## The task
Line by line, output the data that follows exactly as written.

## Stored data

· · · · · · ·

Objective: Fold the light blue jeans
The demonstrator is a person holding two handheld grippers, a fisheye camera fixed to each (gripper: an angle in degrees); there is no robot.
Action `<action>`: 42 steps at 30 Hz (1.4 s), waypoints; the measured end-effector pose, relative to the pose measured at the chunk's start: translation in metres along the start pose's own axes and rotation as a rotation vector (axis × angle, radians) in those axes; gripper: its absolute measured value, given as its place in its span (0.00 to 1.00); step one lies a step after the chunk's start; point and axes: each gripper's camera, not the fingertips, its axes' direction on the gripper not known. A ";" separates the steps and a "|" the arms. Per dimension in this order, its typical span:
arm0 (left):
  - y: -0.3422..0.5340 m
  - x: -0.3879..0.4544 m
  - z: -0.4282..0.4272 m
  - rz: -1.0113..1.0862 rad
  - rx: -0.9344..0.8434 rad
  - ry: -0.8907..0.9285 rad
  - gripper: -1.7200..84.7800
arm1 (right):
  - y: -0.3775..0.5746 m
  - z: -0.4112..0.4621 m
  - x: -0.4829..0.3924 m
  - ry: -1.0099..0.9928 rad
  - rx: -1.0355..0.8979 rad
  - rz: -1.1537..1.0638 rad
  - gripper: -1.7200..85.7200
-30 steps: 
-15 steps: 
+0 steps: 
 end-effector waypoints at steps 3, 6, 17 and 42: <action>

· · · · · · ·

## Solution below
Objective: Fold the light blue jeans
The demonstrator is a person holding two handheld grippers, a fisheye camera fixed to each (gripper: an angle in degrees); there is no robot.
Action `<action>`: 42 steps at 30 Hz (1.4 s), waypoints; the measured end-effector pose, relative to the pose measured at the chunk's start: translation in metres along the start pose's own axes and rotation as a rotation vector (axis × angle, radians) in those axes; gripper: its absolute measured value, given as its place in its span (0.00 to 1.00); step one lies a step after the chunk's start; point and axes: each gripper's camera, not the fingertips, its axes' direction on the gripper not known. A ";" separates the steps and a "|" the arms. Per dimension in this order, its typical span:
arm0 (left):
  - y: -0.3422..0.5340 m
  - x: -0.3879..0.4544 m
  - z: -0.4282..0.4272 m
  - rz: -1.0113..1.0862 rad
  - rx: -0.9344..0.8434 rad
  - ry: -0.8907..0.9285 rad
  - gripper: -1.7200..84.7800
arm1 (right):
  - y: -0.3775..0.5746 m
  - z: -0.4112..0.4621 m
  - x: -0.4829..0.3924 m
  - ry: -1.0099..0.9928 rad
  - rx: -1.0355..0.8979 rad
  - rz: -1.1537..1.0638 rad
  - gripper: -1.7200..85.7200
-30 steps: 
-15 steps: 
+0 steps: 
 end-effector waypoints at steps 3, 6, 17 and 42: <action>

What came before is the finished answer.